Poesia & Conto

Specere | Paulo Landeck

Foto de Silas Baisch na Unsplash

Specere

Sabes
De que vale o sol sem o sobejo das estrelas
quando brilhante astro ofusca
toda a clareza luminosa
Sabes
De que vale uma lua vazia
se prenhas águas por alumiar
escondem candeias mil
fazendo de ti oceano em seu lugar
Sei que sabes
Do mesmo modo que tu
já viste algum dia o inverso
estilhaçado espelho disperso
esplen-do-[lo]-ro-sa-mente reverberante
Talvez três terços da vida
contem beijos de maré
Ou confortáveis rumores
e prolongadíssimo Verão
garridamente cinzento.

Nota

Nem o sol, com todo o seu esplendor, consegue iluminar  totalmente a lua. E se o astro-rei pode reconfortar corpo e alma (experimentem passar frio severo), a lua atrai o desejo e a criação.

Sobrescrito acima da linha da imaginação, carestia ou excesso; luz e escuridão.

A Um Lugar Desconhecido

Nas entrelinhas fala
poderoso silêncio.

Lagarto 

Nasce verdadeiramente
todo aquele que despe a sua pele
passando a ser outro.

Catástrofe

Se cada estrofe uma guerra
poeira da terra por libertar
Cada estrofe invernia
íntimo cerco e rebeldia
forno
gelo
sol e luar

Cada estrofe
Arrimada pulsação
ruído de fundo
explosão
vidas despidas (de lágrimas)
nas páginas
à mão

Cada estrofe um segredo
Íntimos mercados capitulados
cinzas renascidas nas chamas
virtuoso elemento a salvar

Civilizadas metrificações

Cada estrofe repetição e desejo
Império colonial avançado
sede das sedes
somente
delírio coroado

Cada estrofe
Interior mar

disputa sem fim
perfume e deserto
mil pétalas caídas
fio de navalha
e pedra que amola o vento cortante
Trabalhando viagem
Desmedida

Cada estrofe
Tempo sem nós.

                                                                                            

 

fotografia de Paulo Landeck

Paulo Osório da Silva Landeck nasceu em 78. Vagabundo do mar, boémio, amigo…por vezes asceta…tímido e extrovertido, filho de Deus e do Diabo. Nasceu próximo do Moinho de Maré de Alhos Vedros (Moita). Cresceu no Vale da Amoreira, irrequieto ambiente multicultural da margem sul do Tejo. Fez-se ao cais para soltar amarras. 

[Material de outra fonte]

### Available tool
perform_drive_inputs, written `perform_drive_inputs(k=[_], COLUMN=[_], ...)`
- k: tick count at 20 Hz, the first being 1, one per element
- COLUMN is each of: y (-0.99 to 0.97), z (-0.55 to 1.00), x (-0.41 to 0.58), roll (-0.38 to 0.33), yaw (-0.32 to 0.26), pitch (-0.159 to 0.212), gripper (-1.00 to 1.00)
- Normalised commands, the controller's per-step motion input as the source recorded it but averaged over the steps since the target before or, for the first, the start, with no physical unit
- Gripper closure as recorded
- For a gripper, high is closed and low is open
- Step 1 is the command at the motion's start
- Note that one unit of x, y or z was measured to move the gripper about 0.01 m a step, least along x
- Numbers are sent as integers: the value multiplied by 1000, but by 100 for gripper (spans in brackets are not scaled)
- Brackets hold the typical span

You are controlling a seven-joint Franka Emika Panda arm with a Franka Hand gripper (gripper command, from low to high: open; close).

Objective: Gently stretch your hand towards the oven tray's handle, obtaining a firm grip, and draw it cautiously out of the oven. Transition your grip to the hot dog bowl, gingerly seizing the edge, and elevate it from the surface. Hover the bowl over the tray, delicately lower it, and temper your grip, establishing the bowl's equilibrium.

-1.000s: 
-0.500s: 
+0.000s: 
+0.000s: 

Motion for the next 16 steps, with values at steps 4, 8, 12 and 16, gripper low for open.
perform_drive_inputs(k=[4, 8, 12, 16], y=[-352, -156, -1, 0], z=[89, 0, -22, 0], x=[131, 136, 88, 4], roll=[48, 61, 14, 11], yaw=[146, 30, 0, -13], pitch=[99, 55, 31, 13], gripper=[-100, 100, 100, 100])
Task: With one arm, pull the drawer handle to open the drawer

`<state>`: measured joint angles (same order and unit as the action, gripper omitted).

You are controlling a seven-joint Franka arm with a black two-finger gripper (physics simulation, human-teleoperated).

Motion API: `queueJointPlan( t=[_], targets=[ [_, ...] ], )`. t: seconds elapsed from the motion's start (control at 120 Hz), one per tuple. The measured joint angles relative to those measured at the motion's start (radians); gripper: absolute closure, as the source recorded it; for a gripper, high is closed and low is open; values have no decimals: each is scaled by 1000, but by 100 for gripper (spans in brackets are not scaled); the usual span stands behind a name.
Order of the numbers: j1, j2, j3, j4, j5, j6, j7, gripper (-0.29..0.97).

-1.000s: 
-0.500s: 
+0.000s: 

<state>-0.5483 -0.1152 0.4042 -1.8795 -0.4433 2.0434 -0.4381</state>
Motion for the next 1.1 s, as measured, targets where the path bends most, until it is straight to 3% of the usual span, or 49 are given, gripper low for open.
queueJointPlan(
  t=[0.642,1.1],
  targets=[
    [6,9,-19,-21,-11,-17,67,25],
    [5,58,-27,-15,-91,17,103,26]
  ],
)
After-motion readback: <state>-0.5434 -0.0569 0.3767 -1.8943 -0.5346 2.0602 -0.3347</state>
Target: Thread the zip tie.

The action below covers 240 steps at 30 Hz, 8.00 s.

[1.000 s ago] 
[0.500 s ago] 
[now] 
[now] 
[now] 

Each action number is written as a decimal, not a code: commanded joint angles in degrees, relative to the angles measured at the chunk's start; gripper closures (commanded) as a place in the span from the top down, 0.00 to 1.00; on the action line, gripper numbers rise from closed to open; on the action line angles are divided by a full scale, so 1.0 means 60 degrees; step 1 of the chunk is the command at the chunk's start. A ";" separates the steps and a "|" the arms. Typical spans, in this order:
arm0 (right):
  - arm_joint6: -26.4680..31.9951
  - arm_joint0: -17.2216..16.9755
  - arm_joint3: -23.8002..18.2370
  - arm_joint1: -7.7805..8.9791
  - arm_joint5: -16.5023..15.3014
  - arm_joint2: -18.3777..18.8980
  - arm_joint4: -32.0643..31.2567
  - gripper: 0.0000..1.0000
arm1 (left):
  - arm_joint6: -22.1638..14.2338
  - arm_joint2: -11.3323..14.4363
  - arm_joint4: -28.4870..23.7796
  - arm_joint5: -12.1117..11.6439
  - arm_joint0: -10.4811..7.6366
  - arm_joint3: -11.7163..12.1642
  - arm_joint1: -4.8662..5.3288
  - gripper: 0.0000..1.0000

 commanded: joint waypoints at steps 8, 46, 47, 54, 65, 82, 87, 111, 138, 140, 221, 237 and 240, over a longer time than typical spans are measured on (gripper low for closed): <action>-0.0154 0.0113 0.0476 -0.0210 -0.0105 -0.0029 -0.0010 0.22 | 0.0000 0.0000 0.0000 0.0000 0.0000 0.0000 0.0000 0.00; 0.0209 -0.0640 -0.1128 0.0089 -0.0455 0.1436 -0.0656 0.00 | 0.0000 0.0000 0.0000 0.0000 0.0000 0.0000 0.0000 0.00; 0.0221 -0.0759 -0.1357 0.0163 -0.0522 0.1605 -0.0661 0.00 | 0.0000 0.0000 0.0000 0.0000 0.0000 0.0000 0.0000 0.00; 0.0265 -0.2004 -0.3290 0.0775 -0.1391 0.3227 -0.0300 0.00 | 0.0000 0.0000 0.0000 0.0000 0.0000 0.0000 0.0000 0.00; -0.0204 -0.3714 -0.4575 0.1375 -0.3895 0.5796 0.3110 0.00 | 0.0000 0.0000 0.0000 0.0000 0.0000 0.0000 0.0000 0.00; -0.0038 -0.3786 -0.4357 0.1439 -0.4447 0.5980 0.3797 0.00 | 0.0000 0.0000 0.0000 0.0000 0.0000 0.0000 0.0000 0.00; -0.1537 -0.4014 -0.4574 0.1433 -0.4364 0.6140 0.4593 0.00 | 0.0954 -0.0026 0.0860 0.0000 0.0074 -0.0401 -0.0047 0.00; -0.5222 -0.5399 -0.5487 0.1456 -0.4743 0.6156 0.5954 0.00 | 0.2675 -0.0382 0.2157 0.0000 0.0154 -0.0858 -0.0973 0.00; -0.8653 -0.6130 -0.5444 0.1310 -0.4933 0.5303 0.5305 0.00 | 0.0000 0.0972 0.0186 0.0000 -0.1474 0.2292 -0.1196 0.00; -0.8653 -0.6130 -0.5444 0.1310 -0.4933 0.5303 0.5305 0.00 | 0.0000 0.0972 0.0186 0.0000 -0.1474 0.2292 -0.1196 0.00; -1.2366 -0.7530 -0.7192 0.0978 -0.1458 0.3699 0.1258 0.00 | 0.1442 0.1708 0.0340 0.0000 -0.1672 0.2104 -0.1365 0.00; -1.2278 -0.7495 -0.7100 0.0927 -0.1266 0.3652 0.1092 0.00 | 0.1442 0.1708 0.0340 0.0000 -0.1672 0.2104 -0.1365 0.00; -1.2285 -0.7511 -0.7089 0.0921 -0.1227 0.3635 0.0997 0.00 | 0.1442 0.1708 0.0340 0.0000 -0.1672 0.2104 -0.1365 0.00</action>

Viveu e trabalhou em diversos lugares que o marcaram de forma muito intensa: Portalegre, Madeira, Peniche, Londres, Cornualha, País-de-Gales, Porto, Açores, Trás-os-Montes, Terra Nova, Noruega, Escócia, Figueira da Foz, São Pedro de Moel, Croácia, Cartagena (Espanha), Faro, ou Lisboa. 

Observador de espécies marinhas; marinheiro; guia; ser humano incompleto e insatisfeito; sonhador profissional. Andou às voltas debaixo e à tona de água (em lazer e trabalho). Embarcou sobretudo em contexto científico. Sentiu-se forçado a escrever na areia da praia, antecipando incertezas da enchente.